Передвигаясь вдоль зала, мы с Джоном Саймоном останавливались то у одной, то у другой группки. В ответ на высказывания собеседников Джон сочувственно покачивал головой. Озадаченный, я стал исподтишка наблюдать, как он с весьма торжественным видом выслушивает какого — то согбенного седого старика, разъясняющего ему некоторые замечания священника мистера Боуэна о сравнительном значении баптизма разных толков. Джон дружелюбно уставился в лицо старика и, выпятив вперед губы, тщательно вдумывался в точный философский смысл каждого его слова… Когда мы отошли в сторонку, я даже похлопал его по плечу.

— Кто же, парень, укоротил фитиль, еще недавно дававший такое пламя? Каких — нибудь три года назад ты, Джон Саймон, был таким же бесшабашным безбожником, как и любой деревенский оболтус. Жизнь, как для козла, была для тебя — день и ночь, сутки прочь. К сказкам о трудах подвижников ты непочтительно повертывался задом. А теперь? Я вижу, как ты останавливаешься возле людей, чтобы набить себе голову смердящей болтовней о спасении души. И с серьезным видом участвуешь в спорах, которые в былое время привели бы тебя в дикое бешенство при одной только мысли, что люди могут жить в таком отчаянном страхе.

— Эй, Алан, — возразил Джон Саймон, — помни, религиозные споры — это территория, на которой даже дурень может укрепиться. Это тренировочная площадка. Здесь мы упражняем свои мускулы. А затем можно взяться и за серьезное дело: перестроить формы жизни, в которые нас насильно втиснули.
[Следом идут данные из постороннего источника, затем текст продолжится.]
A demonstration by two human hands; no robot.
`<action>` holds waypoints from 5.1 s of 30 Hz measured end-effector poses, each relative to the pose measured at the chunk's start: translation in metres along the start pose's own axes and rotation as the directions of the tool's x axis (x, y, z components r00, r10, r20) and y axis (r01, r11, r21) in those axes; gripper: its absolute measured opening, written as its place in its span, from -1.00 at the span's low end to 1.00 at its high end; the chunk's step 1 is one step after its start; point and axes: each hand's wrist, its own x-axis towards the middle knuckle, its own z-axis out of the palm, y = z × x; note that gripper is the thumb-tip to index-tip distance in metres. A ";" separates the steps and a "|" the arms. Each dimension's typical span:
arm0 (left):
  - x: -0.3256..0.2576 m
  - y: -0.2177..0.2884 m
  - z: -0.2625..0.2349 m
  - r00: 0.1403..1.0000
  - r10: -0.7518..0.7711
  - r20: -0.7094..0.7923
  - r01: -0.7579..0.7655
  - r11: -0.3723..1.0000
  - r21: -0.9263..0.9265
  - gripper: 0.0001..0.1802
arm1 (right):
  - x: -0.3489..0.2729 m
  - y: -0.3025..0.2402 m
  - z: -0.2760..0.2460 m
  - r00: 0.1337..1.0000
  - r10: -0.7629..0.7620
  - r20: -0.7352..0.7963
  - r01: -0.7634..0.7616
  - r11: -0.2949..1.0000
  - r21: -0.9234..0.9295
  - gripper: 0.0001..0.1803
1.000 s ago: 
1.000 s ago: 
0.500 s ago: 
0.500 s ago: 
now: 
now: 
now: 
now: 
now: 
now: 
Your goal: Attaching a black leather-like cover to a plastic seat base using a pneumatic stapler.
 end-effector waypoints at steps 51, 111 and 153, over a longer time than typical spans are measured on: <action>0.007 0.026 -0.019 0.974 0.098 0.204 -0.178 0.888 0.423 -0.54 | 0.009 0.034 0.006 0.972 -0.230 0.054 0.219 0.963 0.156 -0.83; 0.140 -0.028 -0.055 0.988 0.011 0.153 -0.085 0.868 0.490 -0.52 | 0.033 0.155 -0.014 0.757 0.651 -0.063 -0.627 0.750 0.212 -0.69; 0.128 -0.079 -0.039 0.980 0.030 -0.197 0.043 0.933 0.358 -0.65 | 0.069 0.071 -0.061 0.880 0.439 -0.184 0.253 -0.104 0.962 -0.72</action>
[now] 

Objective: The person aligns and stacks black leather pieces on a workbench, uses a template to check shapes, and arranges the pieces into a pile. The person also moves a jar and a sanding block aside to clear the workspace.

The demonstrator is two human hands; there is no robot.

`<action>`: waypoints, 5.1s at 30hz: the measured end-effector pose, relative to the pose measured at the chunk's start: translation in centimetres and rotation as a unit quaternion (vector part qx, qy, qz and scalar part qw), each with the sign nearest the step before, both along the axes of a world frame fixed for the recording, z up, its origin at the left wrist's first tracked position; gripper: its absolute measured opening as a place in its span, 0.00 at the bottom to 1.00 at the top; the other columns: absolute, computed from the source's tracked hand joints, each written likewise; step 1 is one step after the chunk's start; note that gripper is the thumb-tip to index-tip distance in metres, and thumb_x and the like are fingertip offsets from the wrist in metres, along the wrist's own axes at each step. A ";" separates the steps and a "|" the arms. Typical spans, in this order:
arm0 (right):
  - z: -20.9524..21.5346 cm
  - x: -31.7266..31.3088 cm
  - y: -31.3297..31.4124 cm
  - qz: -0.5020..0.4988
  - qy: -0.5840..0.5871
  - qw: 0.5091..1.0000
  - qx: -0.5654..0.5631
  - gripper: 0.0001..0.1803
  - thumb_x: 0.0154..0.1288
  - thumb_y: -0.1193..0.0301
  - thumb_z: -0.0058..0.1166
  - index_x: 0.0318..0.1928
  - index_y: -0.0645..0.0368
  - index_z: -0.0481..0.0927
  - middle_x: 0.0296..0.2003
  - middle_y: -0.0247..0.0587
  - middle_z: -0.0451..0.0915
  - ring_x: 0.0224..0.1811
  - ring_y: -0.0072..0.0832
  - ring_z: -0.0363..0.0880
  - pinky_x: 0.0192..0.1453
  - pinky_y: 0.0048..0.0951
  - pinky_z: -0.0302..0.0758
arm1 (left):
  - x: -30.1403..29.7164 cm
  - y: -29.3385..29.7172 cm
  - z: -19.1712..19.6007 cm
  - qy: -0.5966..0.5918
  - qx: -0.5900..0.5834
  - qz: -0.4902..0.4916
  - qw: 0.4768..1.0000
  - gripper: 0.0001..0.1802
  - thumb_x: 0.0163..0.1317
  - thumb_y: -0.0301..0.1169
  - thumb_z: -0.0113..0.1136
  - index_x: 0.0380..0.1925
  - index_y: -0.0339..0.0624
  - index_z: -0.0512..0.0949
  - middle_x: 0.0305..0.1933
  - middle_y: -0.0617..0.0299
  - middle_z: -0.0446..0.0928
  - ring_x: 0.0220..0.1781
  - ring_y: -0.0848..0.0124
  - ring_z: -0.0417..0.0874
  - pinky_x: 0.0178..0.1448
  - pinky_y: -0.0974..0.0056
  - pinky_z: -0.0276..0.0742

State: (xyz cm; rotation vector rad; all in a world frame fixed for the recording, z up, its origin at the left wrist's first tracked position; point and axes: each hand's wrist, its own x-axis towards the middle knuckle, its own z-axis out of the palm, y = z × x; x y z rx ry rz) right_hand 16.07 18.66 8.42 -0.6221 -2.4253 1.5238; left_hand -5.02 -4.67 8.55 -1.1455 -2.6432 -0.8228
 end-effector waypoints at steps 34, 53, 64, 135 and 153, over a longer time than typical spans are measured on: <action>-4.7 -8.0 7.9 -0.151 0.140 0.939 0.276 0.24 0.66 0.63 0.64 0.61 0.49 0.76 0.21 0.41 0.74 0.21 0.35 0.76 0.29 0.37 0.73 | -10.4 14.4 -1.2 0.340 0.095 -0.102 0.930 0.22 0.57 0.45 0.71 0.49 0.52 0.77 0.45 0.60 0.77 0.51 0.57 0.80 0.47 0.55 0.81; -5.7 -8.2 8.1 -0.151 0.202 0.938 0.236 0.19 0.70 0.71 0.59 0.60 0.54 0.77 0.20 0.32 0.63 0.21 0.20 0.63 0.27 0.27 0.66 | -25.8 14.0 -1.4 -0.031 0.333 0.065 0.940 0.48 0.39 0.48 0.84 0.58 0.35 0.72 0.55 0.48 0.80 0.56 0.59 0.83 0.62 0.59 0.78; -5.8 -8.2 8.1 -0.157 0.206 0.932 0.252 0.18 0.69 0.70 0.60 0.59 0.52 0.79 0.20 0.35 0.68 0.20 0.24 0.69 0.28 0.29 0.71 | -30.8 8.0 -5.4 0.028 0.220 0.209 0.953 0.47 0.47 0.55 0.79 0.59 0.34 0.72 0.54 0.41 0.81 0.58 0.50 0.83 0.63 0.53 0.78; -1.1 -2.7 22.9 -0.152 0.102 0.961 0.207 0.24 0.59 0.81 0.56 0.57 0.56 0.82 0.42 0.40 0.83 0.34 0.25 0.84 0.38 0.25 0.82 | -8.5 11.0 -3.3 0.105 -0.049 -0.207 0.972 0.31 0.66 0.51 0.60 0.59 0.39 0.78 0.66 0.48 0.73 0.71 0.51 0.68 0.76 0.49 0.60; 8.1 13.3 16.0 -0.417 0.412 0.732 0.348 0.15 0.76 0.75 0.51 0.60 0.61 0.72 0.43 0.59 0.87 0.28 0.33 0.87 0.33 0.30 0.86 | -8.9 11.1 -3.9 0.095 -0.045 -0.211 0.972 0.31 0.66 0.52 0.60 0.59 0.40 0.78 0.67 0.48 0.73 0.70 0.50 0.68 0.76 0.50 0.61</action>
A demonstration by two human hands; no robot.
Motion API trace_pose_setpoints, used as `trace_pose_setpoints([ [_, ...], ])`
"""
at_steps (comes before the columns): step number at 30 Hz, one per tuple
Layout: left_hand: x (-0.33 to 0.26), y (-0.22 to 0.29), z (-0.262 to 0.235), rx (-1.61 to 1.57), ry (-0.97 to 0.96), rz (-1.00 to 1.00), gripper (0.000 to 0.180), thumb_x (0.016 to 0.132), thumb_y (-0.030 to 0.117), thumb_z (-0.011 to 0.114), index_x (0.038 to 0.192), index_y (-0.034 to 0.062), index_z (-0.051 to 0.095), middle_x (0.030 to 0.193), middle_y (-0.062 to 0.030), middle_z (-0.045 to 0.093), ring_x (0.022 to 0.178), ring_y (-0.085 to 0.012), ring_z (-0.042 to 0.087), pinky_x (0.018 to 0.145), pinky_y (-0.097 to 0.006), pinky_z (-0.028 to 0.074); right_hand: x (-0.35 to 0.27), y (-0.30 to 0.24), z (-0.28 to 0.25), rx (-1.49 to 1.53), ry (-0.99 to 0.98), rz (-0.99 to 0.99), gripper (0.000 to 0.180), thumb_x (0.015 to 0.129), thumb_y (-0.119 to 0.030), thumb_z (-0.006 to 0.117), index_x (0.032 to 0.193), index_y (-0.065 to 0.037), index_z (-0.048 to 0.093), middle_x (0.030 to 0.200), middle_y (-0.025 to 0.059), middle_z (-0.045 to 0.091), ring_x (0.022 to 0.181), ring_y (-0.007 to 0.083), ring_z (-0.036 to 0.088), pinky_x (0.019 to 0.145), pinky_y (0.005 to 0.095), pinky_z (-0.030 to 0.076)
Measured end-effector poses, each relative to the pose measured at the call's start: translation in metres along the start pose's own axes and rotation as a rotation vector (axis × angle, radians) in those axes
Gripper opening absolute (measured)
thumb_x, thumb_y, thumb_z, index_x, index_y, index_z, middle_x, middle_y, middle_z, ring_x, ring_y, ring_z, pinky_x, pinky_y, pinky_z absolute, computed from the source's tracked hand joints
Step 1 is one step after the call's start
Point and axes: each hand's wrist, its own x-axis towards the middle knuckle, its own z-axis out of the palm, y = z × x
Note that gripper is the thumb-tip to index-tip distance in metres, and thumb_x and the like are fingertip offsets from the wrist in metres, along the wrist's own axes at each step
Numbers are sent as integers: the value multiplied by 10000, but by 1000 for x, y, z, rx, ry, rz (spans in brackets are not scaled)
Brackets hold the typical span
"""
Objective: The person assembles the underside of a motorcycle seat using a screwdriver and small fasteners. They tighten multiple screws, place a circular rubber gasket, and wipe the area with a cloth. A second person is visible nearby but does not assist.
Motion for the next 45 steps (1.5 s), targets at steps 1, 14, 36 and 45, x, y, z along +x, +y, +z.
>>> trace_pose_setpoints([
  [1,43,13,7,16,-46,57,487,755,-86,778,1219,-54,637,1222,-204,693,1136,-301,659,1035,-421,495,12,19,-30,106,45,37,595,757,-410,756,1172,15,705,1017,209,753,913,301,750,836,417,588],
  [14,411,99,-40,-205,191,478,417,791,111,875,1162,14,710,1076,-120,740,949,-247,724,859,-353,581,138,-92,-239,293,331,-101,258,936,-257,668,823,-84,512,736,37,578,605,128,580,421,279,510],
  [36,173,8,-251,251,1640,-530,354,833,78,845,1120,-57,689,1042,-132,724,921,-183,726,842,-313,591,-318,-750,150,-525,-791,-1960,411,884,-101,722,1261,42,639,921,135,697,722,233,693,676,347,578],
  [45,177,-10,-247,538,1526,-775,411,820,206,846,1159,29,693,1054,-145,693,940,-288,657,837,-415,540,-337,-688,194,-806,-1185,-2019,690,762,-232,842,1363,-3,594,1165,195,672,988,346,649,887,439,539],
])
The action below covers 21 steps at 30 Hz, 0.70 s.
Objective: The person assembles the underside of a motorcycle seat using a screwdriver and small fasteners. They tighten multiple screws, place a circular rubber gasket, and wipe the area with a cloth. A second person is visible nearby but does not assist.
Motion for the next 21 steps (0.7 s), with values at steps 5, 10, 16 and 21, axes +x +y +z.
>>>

Сегодняшний день — беспорядочная куча всяких недугов, передвижек, задач; это кусок времени, в котором много страшного — смотри в оба, действуй. Но человек обычно не очень — то скор на враждебные действия против существующего и привычного. Зато вчерашние идеи всегда ему милы; они точно обструганные барабанные палочки, ими можно выбивать дробь, от нее улягутся наши страхи, на которые у нас нет ответа. Но пока что эти люди, собранные здесь из десятка графств, не обладают ни общим разумом, ни общим языком. Они еще заморожены и оглушены всем своим прошлым— ведь прошлое у них разное, и от этого они еще чувствуют себя чужими друг другу. И они почему — то стесняются откровенно признаться в том, как их притягивает к себе мечта о свободе.

— Значит, они, знай себе, будут болтать о душе, храмах, религиозных сектах — и на этом наживут зоркий глаз и ясную мысль? И вы получите массу, готовую восстать, готовую воевать с царством богатства и нищеты?

— Воевать? — спросил Джон Саймон и отрицательно покачал головой. — Добиться бы от них хоть интереса и протеста — и то была бы победа!

— Чего бы нам выпить с тобой, дружище? Меня уж начинает пробирать жар этого камина.

Мы подошли с Джоном к стойке. Дверь в кладовую была открыта. За огромной бочкой на высоком табурете сидел мужчина лет сорока или постарше, ширококостый, с очень располагающей наружностью. В кладовой было много полок. На них висели и лежали окорока, сыры, караваи хлеба. Мужчина читал книжку, она была небольшого формата, в коричневом переплете. Головой и плечами он как бы ушел в чтение, и Джону пришлось дважды постучать о конторку, прежде чем трактирщик обратил на нас внимание.